Records shown ->
Segment Open

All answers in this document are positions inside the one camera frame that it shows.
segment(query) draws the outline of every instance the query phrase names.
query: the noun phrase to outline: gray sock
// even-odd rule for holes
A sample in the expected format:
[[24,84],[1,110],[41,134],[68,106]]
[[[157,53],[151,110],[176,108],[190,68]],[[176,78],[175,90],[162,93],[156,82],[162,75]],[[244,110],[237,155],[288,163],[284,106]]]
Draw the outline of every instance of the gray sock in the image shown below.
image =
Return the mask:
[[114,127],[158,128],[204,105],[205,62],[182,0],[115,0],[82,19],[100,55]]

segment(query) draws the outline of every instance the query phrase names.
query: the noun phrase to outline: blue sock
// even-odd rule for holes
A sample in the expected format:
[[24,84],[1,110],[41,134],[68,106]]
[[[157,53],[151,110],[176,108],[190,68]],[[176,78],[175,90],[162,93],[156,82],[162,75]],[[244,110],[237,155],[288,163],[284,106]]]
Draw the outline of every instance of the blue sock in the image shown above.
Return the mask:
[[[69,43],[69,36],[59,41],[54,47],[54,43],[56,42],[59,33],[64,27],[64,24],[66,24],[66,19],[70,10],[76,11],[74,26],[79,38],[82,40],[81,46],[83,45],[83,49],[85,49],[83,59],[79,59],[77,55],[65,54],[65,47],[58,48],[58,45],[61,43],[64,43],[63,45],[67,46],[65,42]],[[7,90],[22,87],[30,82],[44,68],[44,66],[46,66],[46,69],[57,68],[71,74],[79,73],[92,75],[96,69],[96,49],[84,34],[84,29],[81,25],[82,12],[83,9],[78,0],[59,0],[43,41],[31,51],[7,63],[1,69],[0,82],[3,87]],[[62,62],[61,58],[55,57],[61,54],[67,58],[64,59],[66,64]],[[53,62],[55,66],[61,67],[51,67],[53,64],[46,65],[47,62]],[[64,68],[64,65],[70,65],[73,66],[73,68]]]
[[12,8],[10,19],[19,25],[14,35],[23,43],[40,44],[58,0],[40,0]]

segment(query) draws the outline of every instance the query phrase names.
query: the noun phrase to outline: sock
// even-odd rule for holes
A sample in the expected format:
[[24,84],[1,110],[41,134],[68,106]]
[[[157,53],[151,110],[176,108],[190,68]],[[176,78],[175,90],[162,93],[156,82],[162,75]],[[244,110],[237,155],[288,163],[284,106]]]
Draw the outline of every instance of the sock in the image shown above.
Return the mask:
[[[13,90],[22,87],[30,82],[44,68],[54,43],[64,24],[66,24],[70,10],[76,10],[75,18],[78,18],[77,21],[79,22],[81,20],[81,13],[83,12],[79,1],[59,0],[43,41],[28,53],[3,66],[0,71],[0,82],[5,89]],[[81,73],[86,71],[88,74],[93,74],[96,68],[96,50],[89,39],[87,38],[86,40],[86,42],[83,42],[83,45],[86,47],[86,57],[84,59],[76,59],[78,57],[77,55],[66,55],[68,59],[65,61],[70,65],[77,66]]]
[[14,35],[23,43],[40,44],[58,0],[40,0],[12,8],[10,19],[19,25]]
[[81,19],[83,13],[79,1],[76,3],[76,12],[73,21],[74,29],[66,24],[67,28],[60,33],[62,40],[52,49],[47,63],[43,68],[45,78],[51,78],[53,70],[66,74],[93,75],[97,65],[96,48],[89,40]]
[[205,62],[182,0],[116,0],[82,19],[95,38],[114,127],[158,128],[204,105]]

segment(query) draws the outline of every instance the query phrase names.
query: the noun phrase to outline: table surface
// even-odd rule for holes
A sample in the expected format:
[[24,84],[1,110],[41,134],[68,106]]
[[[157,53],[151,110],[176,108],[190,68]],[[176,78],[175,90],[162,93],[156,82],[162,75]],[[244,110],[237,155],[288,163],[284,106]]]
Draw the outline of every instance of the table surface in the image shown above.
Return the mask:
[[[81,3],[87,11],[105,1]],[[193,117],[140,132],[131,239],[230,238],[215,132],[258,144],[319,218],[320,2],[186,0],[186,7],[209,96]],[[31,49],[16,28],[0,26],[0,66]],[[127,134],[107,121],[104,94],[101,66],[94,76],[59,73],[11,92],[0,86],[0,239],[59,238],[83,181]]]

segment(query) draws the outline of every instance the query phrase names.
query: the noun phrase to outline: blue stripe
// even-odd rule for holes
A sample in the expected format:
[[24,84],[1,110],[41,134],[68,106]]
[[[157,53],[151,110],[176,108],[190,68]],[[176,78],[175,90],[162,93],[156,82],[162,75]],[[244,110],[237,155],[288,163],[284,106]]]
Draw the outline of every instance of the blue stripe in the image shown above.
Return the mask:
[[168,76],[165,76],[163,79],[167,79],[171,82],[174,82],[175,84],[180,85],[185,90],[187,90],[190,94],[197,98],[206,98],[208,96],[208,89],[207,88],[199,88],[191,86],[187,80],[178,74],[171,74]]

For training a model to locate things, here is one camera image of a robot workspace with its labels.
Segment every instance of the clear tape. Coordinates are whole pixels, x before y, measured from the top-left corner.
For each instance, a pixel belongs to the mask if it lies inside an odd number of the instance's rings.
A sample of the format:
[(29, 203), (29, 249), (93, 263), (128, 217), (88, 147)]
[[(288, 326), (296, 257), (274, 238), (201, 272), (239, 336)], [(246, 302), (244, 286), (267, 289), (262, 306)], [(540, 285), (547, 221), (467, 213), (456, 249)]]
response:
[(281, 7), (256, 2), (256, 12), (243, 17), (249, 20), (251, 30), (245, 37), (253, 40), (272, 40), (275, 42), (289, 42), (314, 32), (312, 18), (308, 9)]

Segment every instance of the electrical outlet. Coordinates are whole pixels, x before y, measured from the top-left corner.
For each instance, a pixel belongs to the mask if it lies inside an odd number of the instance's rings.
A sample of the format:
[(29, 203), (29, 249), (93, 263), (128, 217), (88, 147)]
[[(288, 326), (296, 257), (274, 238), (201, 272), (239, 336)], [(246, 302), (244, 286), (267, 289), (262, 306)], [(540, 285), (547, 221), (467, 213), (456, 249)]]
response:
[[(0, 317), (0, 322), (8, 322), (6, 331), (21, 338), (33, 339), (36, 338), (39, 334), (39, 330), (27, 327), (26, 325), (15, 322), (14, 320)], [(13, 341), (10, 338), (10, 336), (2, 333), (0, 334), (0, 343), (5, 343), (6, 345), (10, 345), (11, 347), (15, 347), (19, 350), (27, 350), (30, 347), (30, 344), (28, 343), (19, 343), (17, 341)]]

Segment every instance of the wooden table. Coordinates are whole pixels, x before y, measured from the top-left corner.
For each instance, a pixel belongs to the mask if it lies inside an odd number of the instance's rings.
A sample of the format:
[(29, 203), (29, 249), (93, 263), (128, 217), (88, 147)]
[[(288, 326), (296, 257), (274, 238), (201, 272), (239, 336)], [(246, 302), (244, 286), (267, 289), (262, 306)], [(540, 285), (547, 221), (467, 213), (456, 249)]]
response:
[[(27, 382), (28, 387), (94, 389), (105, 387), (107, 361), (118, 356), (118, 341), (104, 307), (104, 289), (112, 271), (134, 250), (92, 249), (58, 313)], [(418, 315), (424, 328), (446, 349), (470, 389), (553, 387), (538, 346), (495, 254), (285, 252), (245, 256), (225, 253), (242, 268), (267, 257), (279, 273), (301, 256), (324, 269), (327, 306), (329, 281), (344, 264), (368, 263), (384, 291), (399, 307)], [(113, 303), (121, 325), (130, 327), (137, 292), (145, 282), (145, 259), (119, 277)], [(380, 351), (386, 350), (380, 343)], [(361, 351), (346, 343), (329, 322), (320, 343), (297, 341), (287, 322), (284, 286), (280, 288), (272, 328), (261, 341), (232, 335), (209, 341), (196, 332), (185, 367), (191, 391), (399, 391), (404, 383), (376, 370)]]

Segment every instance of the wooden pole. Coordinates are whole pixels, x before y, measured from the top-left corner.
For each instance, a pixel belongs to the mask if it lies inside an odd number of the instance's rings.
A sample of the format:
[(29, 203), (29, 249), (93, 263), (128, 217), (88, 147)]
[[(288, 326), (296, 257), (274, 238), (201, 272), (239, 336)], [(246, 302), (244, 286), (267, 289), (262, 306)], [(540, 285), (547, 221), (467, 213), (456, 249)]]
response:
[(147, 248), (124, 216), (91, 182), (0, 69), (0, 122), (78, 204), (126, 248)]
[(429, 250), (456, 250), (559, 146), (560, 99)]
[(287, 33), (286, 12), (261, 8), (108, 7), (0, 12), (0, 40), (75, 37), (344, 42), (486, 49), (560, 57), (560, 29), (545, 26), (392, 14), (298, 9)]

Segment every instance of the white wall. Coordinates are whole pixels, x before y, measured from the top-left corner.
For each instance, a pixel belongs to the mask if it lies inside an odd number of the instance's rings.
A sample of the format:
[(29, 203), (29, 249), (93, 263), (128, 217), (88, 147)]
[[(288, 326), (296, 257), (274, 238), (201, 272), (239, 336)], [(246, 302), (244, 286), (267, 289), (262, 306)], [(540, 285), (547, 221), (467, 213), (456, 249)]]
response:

Segment Closed

Instructions for the task ->
A complete answer lists every line of the listing above that holds the word "pixels".

Finished exercise ->
Segment every instance of the clear tape. Coordinates are whole pixels, x before y, measured from the top-left corner.
Segment every instance of the electrical outlet. Coordinates are whole pixels, x before y, measured from the top-left corner.
Segment every instance of the wooden table. Coordinates are whole pixels, x before y, measured from the top-left corner.
Segment every instance of the wooden pole. Coordinates are whole pixels, x before y, measured from the top-left corner.
Segment every instance of the white wall. Coordinates are whole pixels, x before y, measured from the top-left corner.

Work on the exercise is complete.